Wednesday, July 2, 2014

Relic Knights: Some Assembly Tips

Well, having gotten into some of the small and complicated models (particularly Ameliel the Void Herald and the Royal Wrecker), I'd like to share some important tips for assembling Relic Knight models.  Because they're not exactly simple models and rival the Infinity model line put out by Corvus Belli in terms of complexity and madness.

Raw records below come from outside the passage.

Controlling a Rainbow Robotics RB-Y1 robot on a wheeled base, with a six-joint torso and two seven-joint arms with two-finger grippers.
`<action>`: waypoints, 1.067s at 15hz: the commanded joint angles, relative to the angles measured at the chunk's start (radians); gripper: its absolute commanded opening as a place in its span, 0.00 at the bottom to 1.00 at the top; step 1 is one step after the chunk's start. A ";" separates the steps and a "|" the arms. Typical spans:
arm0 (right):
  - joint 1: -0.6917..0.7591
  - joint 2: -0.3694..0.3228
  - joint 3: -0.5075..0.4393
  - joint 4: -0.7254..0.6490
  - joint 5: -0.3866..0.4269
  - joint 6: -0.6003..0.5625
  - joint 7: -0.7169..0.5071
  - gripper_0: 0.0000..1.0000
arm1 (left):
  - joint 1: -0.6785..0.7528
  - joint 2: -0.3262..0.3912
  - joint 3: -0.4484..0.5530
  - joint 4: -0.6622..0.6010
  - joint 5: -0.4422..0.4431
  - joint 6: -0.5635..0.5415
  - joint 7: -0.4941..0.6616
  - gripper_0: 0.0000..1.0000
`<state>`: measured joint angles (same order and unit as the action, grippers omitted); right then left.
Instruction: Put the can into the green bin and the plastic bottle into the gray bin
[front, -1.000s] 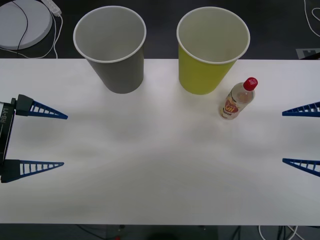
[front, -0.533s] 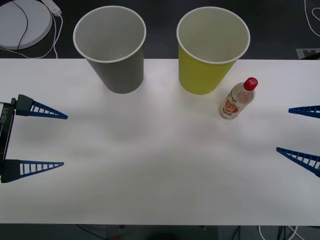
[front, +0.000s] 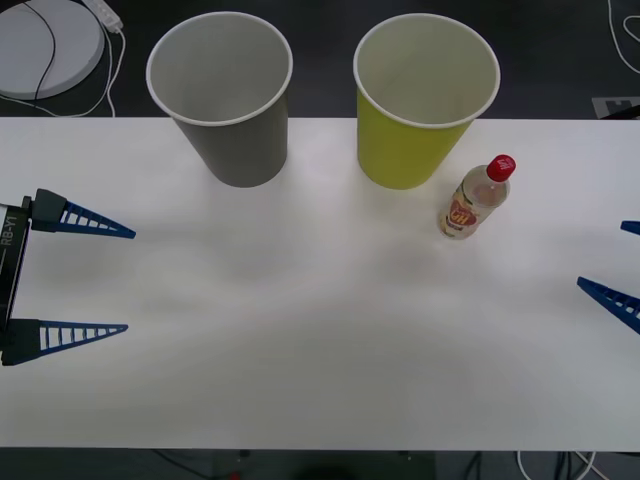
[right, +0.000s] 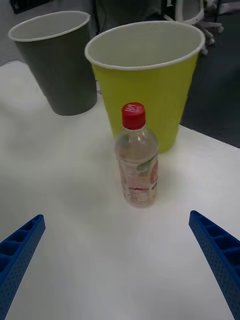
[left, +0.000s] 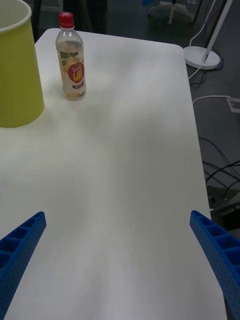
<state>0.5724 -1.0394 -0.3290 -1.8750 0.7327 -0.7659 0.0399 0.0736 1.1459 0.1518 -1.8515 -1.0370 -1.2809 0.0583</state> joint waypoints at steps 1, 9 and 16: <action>-0.002 0.036 0.001 0.062 -0.056 0.003 0.018 1.00 | 0.000 0.000 0.000 0.000 0.000 0.000 0.000 1.00; -0.075 0.171 0.005 0.174 -0.088 0.003 0.198 1.00 | 0.000 0.000 0.000 0.000 0.000 0.000 0.000 1.00; -0.155 0.187 0.123 0.220 -0.087 0.010 0.233 1.00 | 0.000 0.000 0.000 0.000 0.000 0.000 0.000 1.00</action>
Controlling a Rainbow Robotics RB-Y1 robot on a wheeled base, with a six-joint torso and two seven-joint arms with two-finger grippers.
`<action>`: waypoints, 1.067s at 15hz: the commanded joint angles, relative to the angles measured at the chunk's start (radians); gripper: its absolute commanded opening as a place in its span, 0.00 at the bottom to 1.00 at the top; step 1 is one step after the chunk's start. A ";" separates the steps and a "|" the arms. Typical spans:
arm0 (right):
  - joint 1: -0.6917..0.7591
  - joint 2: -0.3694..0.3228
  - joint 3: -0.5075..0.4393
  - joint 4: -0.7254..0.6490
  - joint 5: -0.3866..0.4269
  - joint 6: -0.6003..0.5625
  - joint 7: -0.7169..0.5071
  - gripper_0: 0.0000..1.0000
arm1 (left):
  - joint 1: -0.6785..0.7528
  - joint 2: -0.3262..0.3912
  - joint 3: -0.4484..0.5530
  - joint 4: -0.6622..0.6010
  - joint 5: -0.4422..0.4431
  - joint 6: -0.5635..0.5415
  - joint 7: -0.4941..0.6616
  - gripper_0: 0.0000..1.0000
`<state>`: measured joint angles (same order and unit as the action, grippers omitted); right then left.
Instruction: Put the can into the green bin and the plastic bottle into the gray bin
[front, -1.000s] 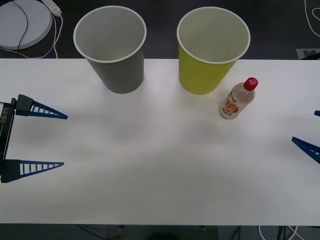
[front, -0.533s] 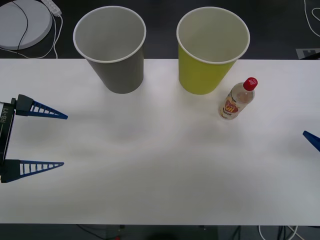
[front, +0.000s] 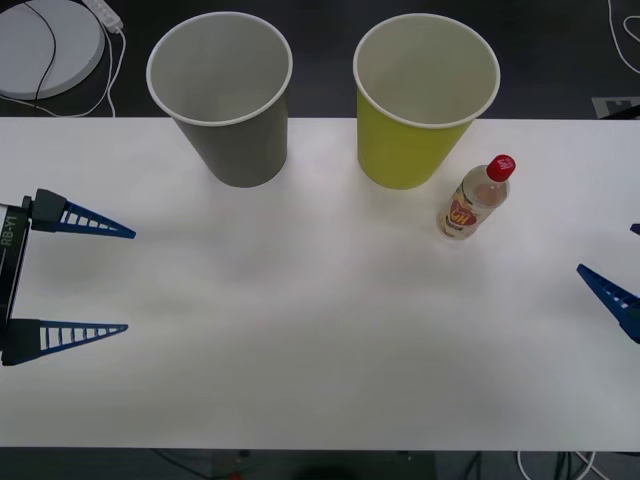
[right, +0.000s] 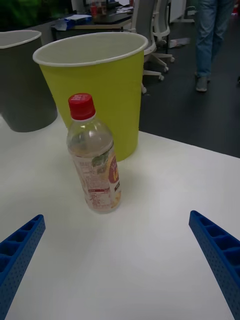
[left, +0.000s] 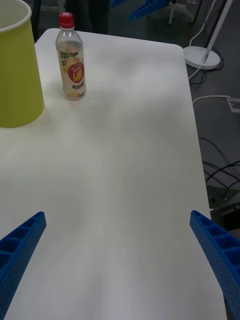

  • Test out the fit before you glue anything.  I don't mean just testing what needs to be trimmed to make it fit.  I mean clean off all the obvious flash and test fit things to understand how the model goes together.  This is extremely important for the Royal Wrecker model because you have to assemble it from the inside out to get things to fit correctly and you can't glue the pilot in before you get to the suit's arms and legs because you risk making it impossible to fit those parts on.
  • Search for reference pictures when assembling and cleaning the model.  This is because there are some seriously non-obvious parts that get used in a few of these models.  You'll be wondering where something goes until you see it on a picture.  For example, I forgot the Broadside model had a lower jaw for the cannon's skull face until I looked at the box art again.
  • There are parts that are not visible in the photos that you will need to use.  Examples: the Broadside has a control post that's generally hidden from view that goes between the handles in the gunner's hands, the Royal Wrecker has a part that links the suit's lower legs to the main suit body, and Relic Knight Candy has a small airfoil that goes on the mecha's rear thruster.  I only figured these out by examining everything and checking where the parts go.
  • Plastistruct PlastiWeld is invaluable for cleaning up those tiny burrs and bits you get with this material.  It also has a general smoothing effect on rough areas like ones left by filing.  It only really works for very tiny bits, but it works to smooth things out.  Don't expect it to glue the resin-plastic hybrid though.
  • Epoxy your models to the bases if you are using the base inserts, because the bond between the model material and the styrene of the base insert is not very good.
  • Above all, be patient and work in good lighting.  Some of the mold lines are extremely subtle and you'll need good light to spot them and work them out.
That concludes this short blog post.